┏━━

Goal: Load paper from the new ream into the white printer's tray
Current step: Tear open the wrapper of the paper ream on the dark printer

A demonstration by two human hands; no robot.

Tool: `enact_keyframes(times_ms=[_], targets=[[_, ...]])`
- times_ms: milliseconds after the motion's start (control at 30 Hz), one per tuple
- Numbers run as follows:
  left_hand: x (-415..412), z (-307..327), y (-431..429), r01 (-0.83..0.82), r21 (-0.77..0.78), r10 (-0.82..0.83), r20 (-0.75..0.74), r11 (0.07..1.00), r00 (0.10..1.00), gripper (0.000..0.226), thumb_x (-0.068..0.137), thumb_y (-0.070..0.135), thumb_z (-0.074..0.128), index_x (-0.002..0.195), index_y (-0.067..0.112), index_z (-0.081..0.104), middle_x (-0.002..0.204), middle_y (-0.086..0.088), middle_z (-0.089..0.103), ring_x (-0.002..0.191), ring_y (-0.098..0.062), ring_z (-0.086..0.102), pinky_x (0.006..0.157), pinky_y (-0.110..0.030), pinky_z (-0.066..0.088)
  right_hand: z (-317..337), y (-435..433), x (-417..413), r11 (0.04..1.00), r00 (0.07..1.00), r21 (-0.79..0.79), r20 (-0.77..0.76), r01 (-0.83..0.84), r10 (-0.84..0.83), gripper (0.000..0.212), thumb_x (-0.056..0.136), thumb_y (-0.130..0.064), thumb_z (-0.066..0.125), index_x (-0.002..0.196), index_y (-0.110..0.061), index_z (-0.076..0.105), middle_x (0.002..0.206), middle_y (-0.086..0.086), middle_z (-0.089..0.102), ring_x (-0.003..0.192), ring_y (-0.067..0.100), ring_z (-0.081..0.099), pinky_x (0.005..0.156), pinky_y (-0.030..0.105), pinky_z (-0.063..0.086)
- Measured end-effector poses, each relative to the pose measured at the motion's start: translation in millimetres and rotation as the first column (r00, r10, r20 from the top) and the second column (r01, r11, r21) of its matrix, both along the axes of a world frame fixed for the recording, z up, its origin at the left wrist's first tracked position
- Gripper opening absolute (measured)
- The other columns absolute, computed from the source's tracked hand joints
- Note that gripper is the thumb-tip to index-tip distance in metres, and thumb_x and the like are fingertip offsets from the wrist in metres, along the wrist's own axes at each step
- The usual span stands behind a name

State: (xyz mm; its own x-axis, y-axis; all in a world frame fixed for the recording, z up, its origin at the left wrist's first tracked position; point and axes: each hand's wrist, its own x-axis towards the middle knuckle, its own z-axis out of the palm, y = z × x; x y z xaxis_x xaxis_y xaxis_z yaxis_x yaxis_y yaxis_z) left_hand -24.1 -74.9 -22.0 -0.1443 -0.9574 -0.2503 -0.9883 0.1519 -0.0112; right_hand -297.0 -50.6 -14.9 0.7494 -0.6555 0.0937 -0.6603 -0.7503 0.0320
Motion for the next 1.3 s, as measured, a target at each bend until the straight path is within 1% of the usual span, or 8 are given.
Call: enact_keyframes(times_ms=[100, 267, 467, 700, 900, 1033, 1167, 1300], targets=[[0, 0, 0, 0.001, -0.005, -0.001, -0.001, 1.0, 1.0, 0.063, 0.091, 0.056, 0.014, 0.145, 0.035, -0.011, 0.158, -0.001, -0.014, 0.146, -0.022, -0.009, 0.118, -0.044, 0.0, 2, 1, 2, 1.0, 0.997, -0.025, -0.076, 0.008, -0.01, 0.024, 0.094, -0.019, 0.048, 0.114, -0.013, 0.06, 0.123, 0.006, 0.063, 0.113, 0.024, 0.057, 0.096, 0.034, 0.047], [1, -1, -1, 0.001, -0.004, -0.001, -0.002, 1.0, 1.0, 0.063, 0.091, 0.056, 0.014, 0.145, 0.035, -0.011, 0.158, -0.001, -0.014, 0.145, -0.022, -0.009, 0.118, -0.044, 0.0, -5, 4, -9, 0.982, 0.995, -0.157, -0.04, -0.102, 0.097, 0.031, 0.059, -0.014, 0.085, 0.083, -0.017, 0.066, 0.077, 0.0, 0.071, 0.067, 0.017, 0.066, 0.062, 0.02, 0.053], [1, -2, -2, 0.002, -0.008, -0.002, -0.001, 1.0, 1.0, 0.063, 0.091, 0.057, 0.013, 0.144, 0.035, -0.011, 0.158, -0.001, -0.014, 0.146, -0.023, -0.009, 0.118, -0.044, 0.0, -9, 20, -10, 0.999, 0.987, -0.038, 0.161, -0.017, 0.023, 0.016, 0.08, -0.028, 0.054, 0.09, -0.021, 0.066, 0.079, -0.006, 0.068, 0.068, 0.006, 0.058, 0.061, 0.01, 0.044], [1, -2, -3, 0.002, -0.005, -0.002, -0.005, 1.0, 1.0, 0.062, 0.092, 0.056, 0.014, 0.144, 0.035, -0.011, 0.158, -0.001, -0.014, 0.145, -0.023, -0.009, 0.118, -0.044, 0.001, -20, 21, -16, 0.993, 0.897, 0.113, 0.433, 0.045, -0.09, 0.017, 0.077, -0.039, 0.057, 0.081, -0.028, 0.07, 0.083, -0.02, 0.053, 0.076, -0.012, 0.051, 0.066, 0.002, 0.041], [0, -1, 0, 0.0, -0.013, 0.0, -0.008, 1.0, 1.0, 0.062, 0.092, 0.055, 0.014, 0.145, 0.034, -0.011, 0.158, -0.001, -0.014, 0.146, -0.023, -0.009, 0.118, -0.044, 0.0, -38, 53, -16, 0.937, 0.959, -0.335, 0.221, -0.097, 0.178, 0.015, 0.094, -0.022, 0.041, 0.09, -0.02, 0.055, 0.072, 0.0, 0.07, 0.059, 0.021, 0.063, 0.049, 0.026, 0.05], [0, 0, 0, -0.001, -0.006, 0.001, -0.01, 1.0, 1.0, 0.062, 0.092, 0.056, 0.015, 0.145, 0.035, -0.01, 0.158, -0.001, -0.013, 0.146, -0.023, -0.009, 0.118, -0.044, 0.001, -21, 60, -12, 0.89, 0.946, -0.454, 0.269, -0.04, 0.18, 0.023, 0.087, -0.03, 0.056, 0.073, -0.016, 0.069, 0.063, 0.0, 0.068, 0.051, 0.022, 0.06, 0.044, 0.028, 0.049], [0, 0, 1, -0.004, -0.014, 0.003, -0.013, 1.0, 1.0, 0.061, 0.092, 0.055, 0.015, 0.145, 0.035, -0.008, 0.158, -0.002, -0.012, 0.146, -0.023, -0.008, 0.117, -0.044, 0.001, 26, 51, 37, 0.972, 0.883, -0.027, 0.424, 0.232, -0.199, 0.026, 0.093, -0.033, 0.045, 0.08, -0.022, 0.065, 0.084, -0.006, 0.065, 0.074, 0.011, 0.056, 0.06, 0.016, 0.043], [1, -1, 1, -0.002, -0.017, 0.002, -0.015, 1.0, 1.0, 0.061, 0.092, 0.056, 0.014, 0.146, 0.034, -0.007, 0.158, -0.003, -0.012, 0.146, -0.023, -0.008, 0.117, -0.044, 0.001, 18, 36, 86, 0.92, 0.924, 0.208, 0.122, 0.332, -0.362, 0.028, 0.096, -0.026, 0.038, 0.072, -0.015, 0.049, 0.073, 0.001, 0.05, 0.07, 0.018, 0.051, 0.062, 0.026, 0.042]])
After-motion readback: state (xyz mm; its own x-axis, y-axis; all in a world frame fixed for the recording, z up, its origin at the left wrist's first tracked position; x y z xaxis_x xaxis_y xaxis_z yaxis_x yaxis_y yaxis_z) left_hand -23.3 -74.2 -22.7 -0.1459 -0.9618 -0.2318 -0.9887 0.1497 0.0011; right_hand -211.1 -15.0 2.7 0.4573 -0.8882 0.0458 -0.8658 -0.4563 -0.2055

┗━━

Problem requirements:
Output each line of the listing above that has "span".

Final answer:
- The usual span stands behind a name
Motion for the next 1.3 s, as measured, a target at each bend until the straight path is within 1% of the usual span, or 8 are given.

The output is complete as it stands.